An Ethereum portal client: a json-rpc server with nearly instant sync, and low CPU & storage usage

379 stars 112 forks source link

Execution can't recover after crash #1440

Open morph-dev opened 2 months ago

morph-dev commented 2 months ago

While running trin execution, it happened that era1 deserialization failed (irrelevant to this issue).

When I tried to resume running it, it would fail very soon afterwards with error: Error: database error: not found database error block_hash

After looking a bit more into it, I found the problem.

The BlockExecutor::manage_block_hash_serve_window modifies the db directly after every processed block. If the execution crashes (like it happened to me) and we try to resume it, the stored block hashes will not be the correct ones (we will have 256 blocks from the moment of crash, not the saved checkpoint).

Possible solutions:

(preferred) Keep track of block hashes in memory and flush them to this when the rest of state is flushed.
Before execution starts, make sure we have all required block hashes in db (and seed them if that's not the case)

morph-dev commented 2 months ago

Alternatively, we can just never delete block_number->block_hash from the db.

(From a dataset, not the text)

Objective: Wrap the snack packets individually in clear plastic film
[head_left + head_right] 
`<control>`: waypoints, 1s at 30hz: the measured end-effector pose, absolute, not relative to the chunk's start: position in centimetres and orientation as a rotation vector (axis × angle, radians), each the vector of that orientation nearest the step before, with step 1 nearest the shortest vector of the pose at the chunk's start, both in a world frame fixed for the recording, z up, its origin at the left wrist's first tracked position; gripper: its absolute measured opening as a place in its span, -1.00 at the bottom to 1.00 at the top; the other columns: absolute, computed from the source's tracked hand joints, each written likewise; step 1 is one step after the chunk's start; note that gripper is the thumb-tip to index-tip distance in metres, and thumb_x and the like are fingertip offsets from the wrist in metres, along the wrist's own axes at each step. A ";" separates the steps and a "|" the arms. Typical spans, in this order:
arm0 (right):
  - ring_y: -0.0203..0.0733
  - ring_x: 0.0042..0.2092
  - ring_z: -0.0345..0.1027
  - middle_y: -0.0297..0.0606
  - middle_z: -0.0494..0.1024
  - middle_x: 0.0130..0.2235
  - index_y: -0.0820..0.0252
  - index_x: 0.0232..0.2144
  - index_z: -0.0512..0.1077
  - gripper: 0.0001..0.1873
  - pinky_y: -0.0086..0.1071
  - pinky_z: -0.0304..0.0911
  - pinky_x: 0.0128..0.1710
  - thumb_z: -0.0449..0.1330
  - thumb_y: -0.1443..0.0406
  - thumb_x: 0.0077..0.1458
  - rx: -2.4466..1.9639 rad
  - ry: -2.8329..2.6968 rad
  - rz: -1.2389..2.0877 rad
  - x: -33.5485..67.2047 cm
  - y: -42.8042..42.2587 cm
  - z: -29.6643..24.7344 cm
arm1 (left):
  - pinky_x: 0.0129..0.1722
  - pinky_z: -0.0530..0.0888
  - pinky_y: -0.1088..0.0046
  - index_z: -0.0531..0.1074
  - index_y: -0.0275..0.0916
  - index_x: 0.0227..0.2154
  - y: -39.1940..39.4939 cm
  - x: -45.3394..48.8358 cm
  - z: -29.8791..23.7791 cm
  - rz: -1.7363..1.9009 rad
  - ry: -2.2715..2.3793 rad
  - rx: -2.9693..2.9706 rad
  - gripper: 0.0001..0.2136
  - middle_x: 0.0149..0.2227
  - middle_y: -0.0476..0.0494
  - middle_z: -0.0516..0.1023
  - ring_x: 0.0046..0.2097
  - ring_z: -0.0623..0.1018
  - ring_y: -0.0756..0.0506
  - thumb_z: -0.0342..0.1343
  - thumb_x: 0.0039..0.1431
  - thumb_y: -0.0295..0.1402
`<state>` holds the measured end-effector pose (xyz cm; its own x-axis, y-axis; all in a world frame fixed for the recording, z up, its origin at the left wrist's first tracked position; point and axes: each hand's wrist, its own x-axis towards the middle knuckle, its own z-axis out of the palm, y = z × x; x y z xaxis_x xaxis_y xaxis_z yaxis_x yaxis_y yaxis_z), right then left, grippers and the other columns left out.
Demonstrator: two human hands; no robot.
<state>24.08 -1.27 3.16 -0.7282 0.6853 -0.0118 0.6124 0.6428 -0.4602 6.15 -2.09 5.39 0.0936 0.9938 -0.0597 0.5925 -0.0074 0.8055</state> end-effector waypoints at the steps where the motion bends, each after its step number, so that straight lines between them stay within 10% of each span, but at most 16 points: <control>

Clearly, not most optimized solution, but definitely the easiest one.

It's only ~64 bytes per block, so it's not the end of the world (total of ~1.2 GB for entire chain at the moment).

KolbyML commented 2 months ago

I think the right solution is to change from RocksDB to LMDB or MXDB they are both ACID compliment, so if a crash happens we wouldn't have a problem, we could set it to finalize everything once we are done doing the full block execution cycle.

Instead of doing 1 off solutions like are listed above, which won't solve the root problem

KolbyML commented 2 months ago

https://github.com/ethereum/trin/pull/1451#issuecomment-2351083111 https://github.com/ethereum/trin/pull/1451#issuecomment-2351083985

Additional comments I made on this problem, and why switching to an ACID database solves them

morph-dev commented 2 months ago

Why can't we use RocksDB? Instead of using rocksdb::DB, we can use rocksdb::TransactionDB or rocksdb::OptimisticTransactionDB. Difference between transaction and optimistic transaction can be found here: https://github.com/facebook/rocksdb/wiki/Transactions .

I think in our case, we can even use rocksdb::DB::write. Might be the simplest solution.

KolbyML commented 2 months ago

Erigon has a write up here

https://github.com/erigontech/erigon/wiki/Choice-of-storage-engine

They tried like 5 different database solutions then ended up with MDBX.

They say it isn't ACID,

Why can't we use RocksDB? Instead of using rocksdb::DB, we can use rocksdb::TransactionDB or rocksdb::OptimisticTransactionDB. Difference between transaction and optimistic transaction can be found here: https://github.com/facebook/rocksdb/wiki/Transactions .

I think in our case, we can even use rocksdb::DB::write. Might be the simplest solution.

This looks like a good initial start, as it seems to have higher reliability than our current solution, but because various projects have pointed out issues, I am inclined to think it is a bad choice long term.